Глава 3. Книжная полка
Книги пахли по-разному. Старые – пылью и засушенными между страниц листами забытого гербария, новые – черными буквами типографской краски, любимых запахов детства было три: книг, мандаринов – из мешочка Деда Мороза на Новый год и шоколадных конфет «Мишка на Севере» – из того же мешочка.
Бесконечный диатез не позволял баловать единственного ребенка шоколадом и мандаринами, строгий запрет переставал действовать лишь раз в году. Проснуться рано утром, залезть на четвереньках под елку, нащупать в алом атласном мешочке пупырчатость мандариновой корки, присоединить к ней гладкость конфетной обертки, а затем со всем этим богатством оказаться на старом диване и погрузиться в новую книгу – яркие картинки, лощеные страницы, неведомые истории.
Очень долго, до начала самостоятельной жизни, новая книга оставалась для нее праздником, праздником, ради которого можно было пойти на все, даже на обман.

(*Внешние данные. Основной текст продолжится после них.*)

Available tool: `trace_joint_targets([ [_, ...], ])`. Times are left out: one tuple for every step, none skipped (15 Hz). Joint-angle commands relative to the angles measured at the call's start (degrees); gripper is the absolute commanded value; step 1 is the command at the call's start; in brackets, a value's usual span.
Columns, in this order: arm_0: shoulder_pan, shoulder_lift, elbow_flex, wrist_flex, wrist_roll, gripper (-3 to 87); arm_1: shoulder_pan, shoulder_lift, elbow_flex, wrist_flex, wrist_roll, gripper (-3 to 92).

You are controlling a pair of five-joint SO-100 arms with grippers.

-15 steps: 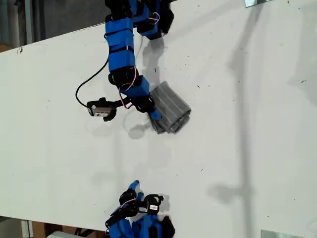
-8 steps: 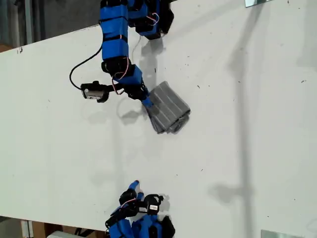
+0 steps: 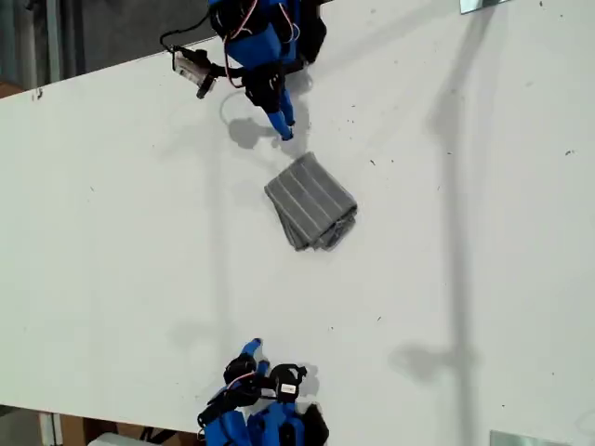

Сколько раз толстая обложка очередной истории предательски выглядывала из-под надоевшего учебника.
– Чем ты занята?
– Да уроками, конечно, так много задали.
Что же говорить о бесконечных бессонных ночах. Ура, из соседней комнаты доносится сонное дыхание взрослых, и, наконец, можно включить настольную лампу и читать, читать, пока за окном не начнет светать. Ну и черт с ним, что сон длился два часа, что нет сил подняться и идти в школу, зато волшебная ночь чтения осталась самым ярким воспоминанием и спустя несколько дней ее, возможно, удастся повторить.
Толстые стекла очков оказались платой за это безумство – одно из немногих безумств в ее жизни.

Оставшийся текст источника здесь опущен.